In traditional Linnaean taxonomy, the seven major taxonomic groupings are Kingdom, Phylum or Division, Class, Order, Family, Genus, and Species. Each may have several super- or sub-groupings. Alpha taxonomy, however, focuses more on the species end of that spectrum (e.g., classifying organisms [specimens] into species groups, and classifying those into genera, rather than determining the higher-level relationships between families or orders).

For a long time the term "taxonomy" was unambiguous, but over time it has gained several other meanings and thus became potentially confusing. To some extent it is being replaced, in its original (and narrow) meaning, by "alpha taxonomy". As such, alpha taxonomy deals mostly with real organisms: species and lower ranking taxa. Higher ranking taxa (including clades and grades) mostly are the province of systematics.

The relationship between "taxonomy" and "systematics" is a potential source of confusion. These words have a similar history: over time these have been used as synonyms, as overlapping or as completely complementary.

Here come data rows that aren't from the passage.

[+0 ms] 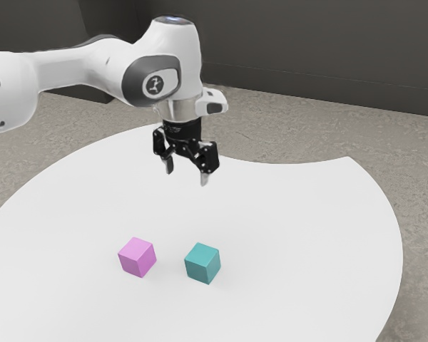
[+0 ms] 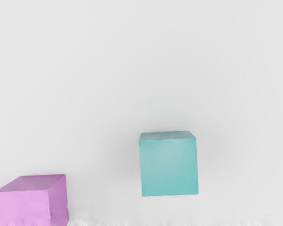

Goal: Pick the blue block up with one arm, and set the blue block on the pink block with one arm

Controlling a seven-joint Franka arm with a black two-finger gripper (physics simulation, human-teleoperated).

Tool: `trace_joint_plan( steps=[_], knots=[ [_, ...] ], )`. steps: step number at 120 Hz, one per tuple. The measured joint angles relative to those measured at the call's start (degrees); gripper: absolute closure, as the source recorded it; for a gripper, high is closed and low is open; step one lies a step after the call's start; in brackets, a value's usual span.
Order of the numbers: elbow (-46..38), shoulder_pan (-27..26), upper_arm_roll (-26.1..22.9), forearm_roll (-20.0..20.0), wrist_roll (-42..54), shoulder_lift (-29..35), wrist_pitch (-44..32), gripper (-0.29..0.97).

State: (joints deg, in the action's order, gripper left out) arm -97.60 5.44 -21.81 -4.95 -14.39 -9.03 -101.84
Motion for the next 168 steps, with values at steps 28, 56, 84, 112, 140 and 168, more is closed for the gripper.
trace_joint_plan(
  steps=[28, 56, 84, 112, 140, 168],
  knots=[
    [-18.1, -3.0, 0.7, 3.4, -0.6, 3.3, -12.0, 0.0],
    [-20.1, -2.9, 0.3, 3.7, 0.4, 2.0, -22.6, 0.0],
    [-18.6, -3.2, 1.6, 4.3, 2.4, -3.6, -25.0, 0.0],
    [-17.9, -3.6, 3.0, 3.5, 5.9, -6.3, -27.9, 0.0],
    [-18.1, -3.5, 3.1, 2.1, 8.5, -9.4, -29.6, 0.0],
    [-18.3, -3.3, 3.2, 1.8, 10.1, -10.8, -30.6, 0.0]
  ],
)
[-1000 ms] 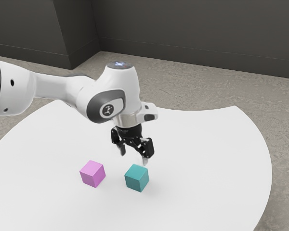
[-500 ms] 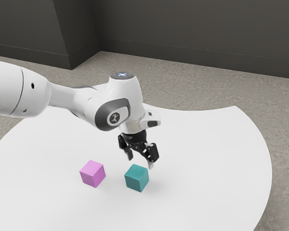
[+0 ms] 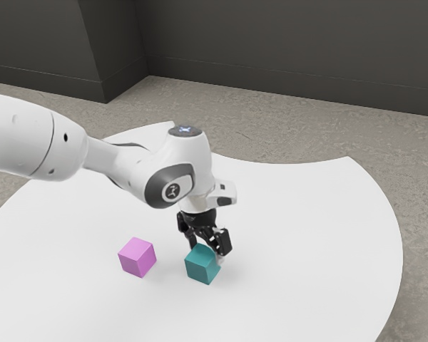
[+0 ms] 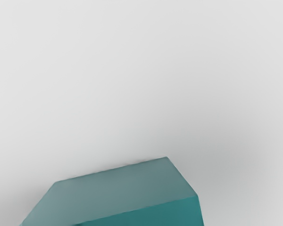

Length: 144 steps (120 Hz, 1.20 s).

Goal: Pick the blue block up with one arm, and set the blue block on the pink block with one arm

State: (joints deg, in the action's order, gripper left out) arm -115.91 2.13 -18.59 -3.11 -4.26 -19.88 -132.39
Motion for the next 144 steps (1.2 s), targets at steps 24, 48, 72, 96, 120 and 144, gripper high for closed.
trace_joint_plan(
  steps=[24, 48, 72, 96, 120, 144],
  knots=[
    [-1.3, 0.5, 0.1, 0.0, 1.0, 0.5, -0.2, 0.0],
    [-4.0, 0.3, 0.1, -0.1, 1.3, 0.7, -2.0, 0.0],
    [-5.6, -0.2, 1.6, 0.1, 1.4, 0.2, -6.7, 0.0],
    [-5.7, -1.1, 1.7, 0.2, 1.5, -0.3, -9.8, 0.0],
    [-5.7, -1.0, 1.9, 0.3, 1.7, -0.5, -11.0, 0.03],
    [-5.7, -1.0, 1.9, 0.2, 1.7, -0.7, -11.4, 0.2]
  ],
)
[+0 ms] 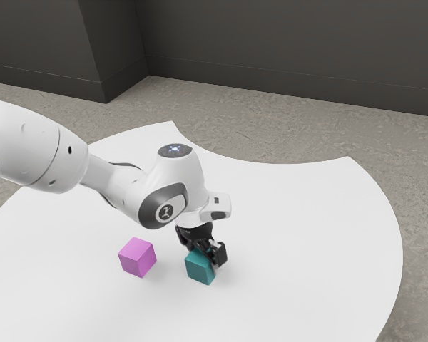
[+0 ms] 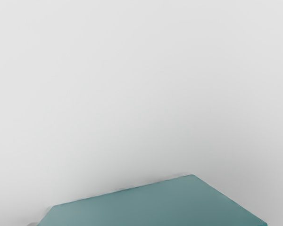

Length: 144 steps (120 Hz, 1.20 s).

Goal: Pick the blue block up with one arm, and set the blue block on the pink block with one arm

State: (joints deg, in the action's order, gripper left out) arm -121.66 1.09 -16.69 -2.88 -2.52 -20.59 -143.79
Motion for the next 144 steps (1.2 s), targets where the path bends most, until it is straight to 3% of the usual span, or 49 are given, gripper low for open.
trace_joint_plan(
  steps=[56, 98, 144],
  knots=[
    [0.2, -0.1, 0.0, -1.4, -1.8, 0.5, -0.1, 0.34],
    [0.3, -0.1, -0.1, -1.5, -3.1, 1.5, 0.2, 0.34],
    [-0.9, -0.2, -0.4, -1.7, -3.7, 9.0, 2.3, 0.35]
  ],
)
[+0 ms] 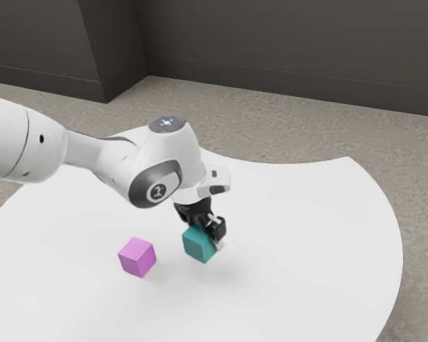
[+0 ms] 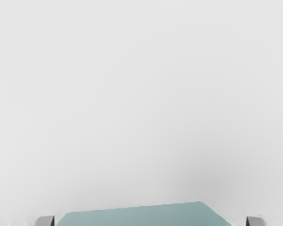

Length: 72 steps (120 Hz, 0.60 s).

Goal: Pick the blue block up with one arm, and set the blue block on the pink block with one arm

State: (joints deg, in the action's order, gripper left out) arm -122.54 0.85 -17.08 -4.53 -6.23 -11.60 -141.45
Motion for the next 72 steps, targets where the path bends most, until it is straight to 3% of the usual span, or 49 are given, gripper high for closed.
trace_joint_plan(
  steps=[26, 72],
  knots=[
    [-0.6, 1.7, 0.5, -1.1, 0.0, 2.0, 3.5, 0.35],
    [-1.7, 3.5, 6.8, -1.9, 2.9, 5.9, 8.7, 0.36]
  ],
)
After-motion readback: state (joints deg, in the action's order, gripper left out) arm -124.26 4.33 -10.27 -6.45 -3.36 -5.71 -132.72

  • In today's usage, Taxonomy (as a science) deals with finding, describing and naming organisms. This science is supported by institutions holding collections of these organisms, with relevant data, carefully curated: such institutes include Natural History Museumsmarker, Herbaria and Botanical Gardens.
  • Systematics (as a science) deals with the relationships between taxa, especially at the higher levels. These days systematics is greatly influenced by data derived from DNA from nuclei, mitochondria and chloroplasts. This is sometimes known as molecular systematics which is becoming increasingly more common, perhaps at the expense of traditional taxonomy (Wheeler, 2004).